Established in 2017, Opportunity Zones are a community and economic development tool that aim to drive long-term private investment into underserved communities throughout the country. The program works to encourage developers to invest in local business, real estate and development projects in exchange for a reduction in their tax obligations. Atlanta has more than 25 Opportunity Zones, many of them are in the south and western portions of the city. As strategists and designers, we’re active in a few of the zones across the city, helping our clients realize positive impacts for our local communities and developer clients. We’ve also created partnership opportunities for our university and developer clients to achieve multidimensional impacts that benefit both “town and gown.” These areas of the city are poised for investment, long-term growth, community engagement, and will be catalysts for change.

 

After the COVID-19 crisis is over, do you see changes to the way you do your work in terms of hygiene measures, social distancing and the like?

 

I believe we will learn a lot about flexibility, agility, working from home and work-life balance in the upcoming months. We are going to evaluate the needs related to workspace, learning environments, retail, hospitality, transportation, and public infrastructure and amenities. How people get to and from work, in and out of our urban centers or attend sporting events will change in the short term and long term. I believe we’ll see a renewed entrepreneurial spirit, and new business ventures as a result of social distancing and COVID-19. We’re excited about the future impact design and our profession will have on new ideas and initiatives. 

 

COVID-19 is not the first global pandemic, it’s the just the first of modern society. We’ve packed rapid transformational ideas into the past 10 weeks that in the past has taken 10 years. A few transformations rising are to the top of our business: flexibility and overlay planning. Large sporting venues and events have been addressing flexibility and overlay for years. When you design the overlay, you’re designing the venue for everyday use, but you’re also planning for the two to four weeks of overlay features and program to accommodate the media, a larger influx of fans, expanded retail and hospitality, and back of house service. You’re designing flexibility and agility for everyday, gameday, and special events.

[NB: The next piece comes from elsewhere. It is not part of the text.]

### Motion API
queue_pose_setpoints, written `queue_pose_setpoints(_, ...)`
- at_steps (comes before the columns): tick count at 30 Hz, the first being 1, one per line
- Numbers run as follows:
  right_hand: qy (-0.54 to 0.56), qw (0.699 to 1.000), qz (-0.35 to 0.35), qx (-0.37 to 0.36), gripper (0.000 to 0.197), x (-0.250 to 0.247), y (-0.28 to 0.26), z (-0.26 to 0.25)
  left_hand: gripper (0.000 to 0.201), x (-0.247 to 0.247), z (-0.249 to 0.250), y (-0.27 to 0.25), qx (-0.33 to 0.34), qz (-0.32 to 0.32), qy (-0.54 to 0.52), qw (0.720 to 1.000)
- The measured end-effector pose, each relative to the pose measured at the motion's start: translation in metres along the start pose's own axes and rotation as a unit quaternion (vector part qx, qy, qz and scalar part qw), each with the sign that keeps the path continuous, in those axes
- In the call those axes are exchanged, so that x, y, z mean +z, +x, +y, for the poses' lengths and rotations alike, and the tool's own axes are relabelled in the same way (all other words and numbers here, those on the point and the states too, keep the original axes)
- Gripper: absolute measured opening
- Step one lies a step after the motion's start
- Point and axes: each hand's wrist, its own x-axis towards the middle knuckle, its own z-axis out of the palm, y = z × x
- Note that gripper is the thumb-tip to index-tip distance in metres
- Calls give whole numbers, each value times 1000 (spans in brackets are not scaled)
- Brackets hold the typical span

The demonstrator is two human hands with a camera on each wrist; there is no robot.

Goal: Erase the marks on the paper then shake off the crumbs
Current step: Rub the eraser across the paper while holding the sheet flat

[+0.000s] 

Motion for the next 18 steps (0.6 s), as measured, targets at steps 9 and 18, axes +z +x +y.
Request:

I believe we’ll see a similar approach to other buildings, such as learning environments, retail, cultural venues and commercial real estate.

 

I doubt we’ll redesign every building, it’s not feasible or affordable, nor entirely relevant to how people will use and occupy space in the long term. I think we are going to look at the overlay scenario. What we’re hearing from clients in several markets is to not over-correct based on the current health situation.